Data for review:
▬▬▬▬▬▬

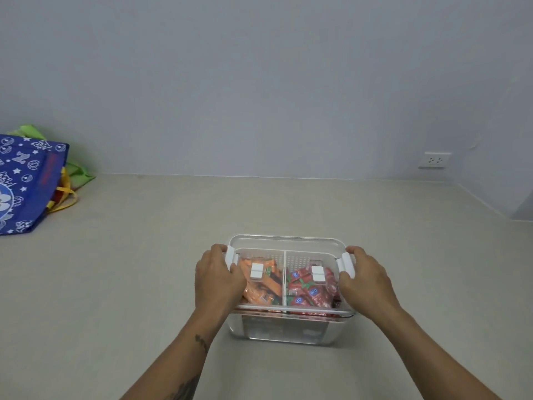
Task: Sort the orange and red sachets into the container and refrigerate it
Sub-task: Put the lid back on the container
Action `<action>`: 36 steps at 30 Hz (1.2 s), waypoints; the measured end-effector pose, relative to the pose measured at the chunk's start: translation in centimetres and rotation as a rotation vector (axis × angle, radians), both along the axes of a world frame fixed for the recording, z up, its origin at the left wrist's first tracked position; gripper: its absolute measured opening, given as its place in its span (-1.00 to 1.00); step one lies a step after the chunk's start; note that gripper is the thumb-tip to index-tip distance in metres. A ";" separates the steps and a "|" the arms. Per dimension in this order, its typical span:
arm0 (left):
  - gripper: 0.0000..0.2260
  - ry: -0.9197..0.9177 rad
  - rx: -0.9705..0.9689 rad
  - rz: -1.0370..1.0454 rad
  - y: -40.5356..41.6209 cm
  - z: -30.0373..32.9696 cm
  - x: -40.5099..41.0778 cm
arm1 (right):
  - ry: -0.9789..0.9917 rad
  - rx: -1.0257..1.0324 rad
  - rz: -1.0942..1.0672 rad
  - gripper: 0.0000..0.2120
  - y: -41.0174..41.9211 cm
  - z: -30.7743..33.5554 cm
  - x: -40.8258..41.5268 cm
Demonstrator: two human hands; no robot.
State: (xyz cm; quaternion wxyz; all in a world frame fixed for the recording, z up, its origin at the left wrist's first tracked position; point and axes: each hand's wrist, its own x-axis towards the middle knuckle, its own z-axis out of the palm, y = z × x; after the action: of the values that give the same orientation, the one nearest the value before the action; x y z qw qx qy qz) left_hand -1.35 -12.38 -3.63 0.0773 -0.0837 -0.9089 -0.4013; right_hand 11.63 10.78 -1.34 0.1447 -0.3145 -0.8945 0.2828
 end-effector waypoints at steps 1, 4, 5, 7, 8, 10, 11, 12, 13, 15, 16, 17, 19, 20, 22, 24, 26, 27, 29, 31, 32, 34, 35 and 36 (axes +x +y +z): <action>-0.70 0.003 -0.022 0.001 -0.1 -0.1 0.0 | -0.003 0.020 -0.003 -0.52 0.0 -0.2 0.0; -0.68 0.025 -0.098 -0.008 -0.2 -0.3 -0.1 | -0.012 0.092 -0.001 -0.51 -0.4 -0.5 0.0; -0.67 0.037 -0.115 -0.013 -0.2 -0.3 -0.2 | -0.025 0.131 0.008 -0.50 -0.5 -0.5 -0.1; -0.66 0.053 -0.127 -0.013 -0.3 -0.4 -0.2 | -0.072 0.214 0.025 -0.49 -0.7 -0.3 -0.3; -0.66 0.054 -0.128 -0.011 -0.4 -0.4 -0.3 | -0.099 0.247 0.029 -0.49 -0.7 -0.3 -0.4; -0.67 0.051 -0.133 -0.016 -0.5 -0.3 -0.4 | -0.146 0.298 0.036 -0.49 -0.7 -0.3 -0.4; -0.68 0.050 -0.134 -0.018 -0.6 -0.3 -0.4 | -0.161 0.318 0.039 -0.49 -0.6 -0.4 -0.4; -0.68 0.049 -0.141 -0.017 -0.6 -0.2 -0.4 | -0.169 0.330 0.038 -0.48 -0.6 -0.6 -0.4; -0.68 0.045 -0.163 -0.009 -0.5 -0.1 -0.4 | -0.174 0.330 0.034 -0.48 -0.5 -0.7 -0.4; -0.64 0.014 -0.247 0.022 -0.4 0.1 -0.5 | -0.177 0.313 0.026 -0.51 -0.5 -1.0 -0.5; -0.61 -0.010 -0.291 0.033 -0.3 0.3 -0.6 | -0.182 0.302 0.023 -0.53 -0.5 -1.2 -0.5; -0.57 -0.033 -0.330 0.033 -0.1 0.5 -0.7 | -0.192 0.288 0.020 -0.54 -0.5 -1.3 -0.6; -0.52 -0.057 -0.406 -0.001 0.5 0.6 -1.2 | -0.202 0.267 0.024 -0.54 -0.5 -1.4 -0.8; -0.51 -0.062 -0.442 -0.026 0.8 0.5 -1.4 | -0.208 0.259 0.031 -0.52 -0.5 -1.5 -0.9; -0.52 -0.070 -0.496 -0.066 1.5 0.1 -1.9 | -0.244 0.233 0.047 -0.44 -0.6 -1.4 -1.2; -0.51 -0.101 -0.513 -0.090 1.7 -0.1 -2.5 | -0.299 0.198 0.057 -0.36 -0.6 -1.2 -1.8; -0.48 -0.142 -0.509 -0.100 1.7 -0.1 -2.9 | -0.335 0.164 0.047 -0.32 -0.5 -1.2 -2.3; -0.46 -0.153 -0.512 -0.103 1.7 -0.2 -3.1 | -0.349 0.152 0.039 -0.30 -0.4 -1.1 -2.6; -0.45 -0.145 -0.535 -0.110 1.6 -0.3 -3.2 | -0.360 0.128 0.030 -0.26 -0.1 -1.2 -2.8; -0.44 -0.127 -0.550 -0.116 1.5 -0.5 -3.0 | -0.350 0.109 0.033 -0.25 0.2 -1.6 -2.8; -0.44 -0.123 -0.553 -0.116 1.6 -0.6 -2.9 | -0.340 0.103 0.036 -0.26 0.4 -1.8 -2.8; -0.44 -0.135 -0.556 -0.108 1.6 -0.6 -3.0 | -0.324 0.099 0.035 -0.30 0.8 -2.3 -2.9; -0.43 -0.146 -0.560 -0.103 1.6 -0.7 -3.2 | -0.316 0.090 0.031 -0.32 0.9 -2.5 -2.9; -0.43 -0.159 -0.561 -0.100 1.5 -0.9 -3.5 | -0.308 0.074 0.032 -0.32 1.1 -2.7 -2.9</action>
State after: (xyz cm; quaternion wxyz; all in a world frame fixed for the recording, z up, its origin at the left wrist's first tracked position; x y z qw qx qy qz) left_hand -4.87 -10.84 -4.52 -0.0403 -0.1148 -0.9822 -0.1428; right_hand 8.74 11.91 -4.04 0.0128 -0.3343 -0.9209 0.2003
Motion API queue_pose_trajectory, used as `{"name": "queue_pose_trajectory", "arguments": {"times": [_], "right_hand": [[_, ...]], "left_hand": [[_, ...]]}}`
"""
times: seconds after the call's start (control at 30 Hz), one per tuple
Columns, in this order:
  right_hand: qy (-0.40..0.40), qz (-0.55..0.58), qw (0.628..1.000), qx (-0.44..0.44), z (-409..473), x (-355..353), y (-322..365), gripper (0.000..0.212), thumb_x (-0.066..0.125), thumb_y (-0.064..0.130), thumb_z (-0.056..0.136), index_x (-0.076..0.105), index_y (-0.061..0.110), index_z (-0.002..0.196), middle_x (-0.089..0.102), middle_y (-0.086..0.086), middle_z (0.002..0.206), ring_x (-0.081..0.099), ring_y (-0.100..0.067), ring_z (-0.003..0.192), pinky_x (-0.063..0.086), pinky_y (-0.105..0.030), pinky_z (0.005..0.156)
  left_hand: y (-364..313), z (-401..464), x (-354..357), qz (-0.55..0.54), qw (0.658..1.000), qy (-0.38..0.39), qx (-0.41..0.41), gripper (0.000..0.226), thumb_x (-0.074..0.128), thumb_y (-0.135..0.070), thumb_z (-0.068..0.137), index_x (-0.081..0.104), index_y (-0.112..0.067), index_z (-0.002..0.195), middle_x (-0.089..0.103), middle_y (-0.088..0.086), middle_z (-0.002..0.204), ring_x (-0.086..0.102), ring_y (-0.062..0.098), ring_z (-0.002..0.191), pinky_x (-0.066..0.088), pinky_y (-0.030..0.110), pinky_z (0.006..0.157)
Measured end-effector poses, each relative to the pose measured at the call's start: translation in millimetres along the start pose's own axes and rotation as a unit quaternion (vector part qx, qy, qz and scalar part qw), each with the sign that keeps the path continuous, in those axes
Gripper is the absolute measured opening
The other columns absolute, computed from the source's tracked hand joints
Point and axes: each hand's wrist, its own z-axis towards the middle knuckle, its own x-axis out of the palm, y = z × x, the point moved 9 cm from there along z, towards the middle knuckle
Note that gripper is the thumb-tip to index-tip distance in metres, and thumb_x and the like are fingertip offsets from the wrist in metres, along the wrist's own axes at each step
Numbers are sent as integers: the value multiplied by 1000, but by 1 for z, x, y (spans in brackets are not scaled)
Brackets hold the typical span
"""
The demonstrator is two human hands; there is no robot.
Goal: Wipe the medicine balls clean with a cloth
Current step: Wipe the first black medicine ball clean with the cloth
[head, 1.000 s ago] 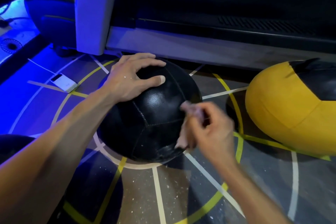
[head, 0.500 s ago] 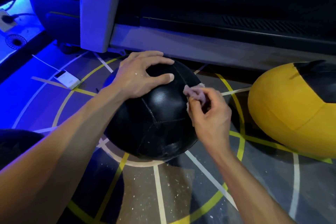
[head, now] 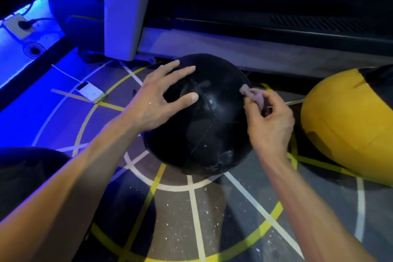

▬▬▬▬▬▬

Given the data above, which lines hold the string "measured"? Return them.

Action `<action>`: 36 steps at 30 Hz (1.2 s), waypoints; the measured end-effector pose, relative to the pose measured at the chunk's start: translation in centimetres and rotation as a rotation vector (axis × angle, radians), both along the axes of a world frame fixed for the recording, z up, its origin at the left wrist's first tracked position; gripper: its absolute measured opening, given as its place in its span (-1.00 to 1.00); step one lies a step after the chunk's start; note that gripper is the thumb-tip to index-tip distance in metres. A ";" separates the steps and a "|" the arms. Per dimension in this order, its typical span:
Measured end-effector poses, each relative to the pose measured at the call's start: translation in millimetres along the start pose's own axes and rotation as a unit quaternion (vector part qx, qy, qz and scalar part qw), each with the sign that keeps the path continuous, in those axes
Gripper is the absolute measured opening

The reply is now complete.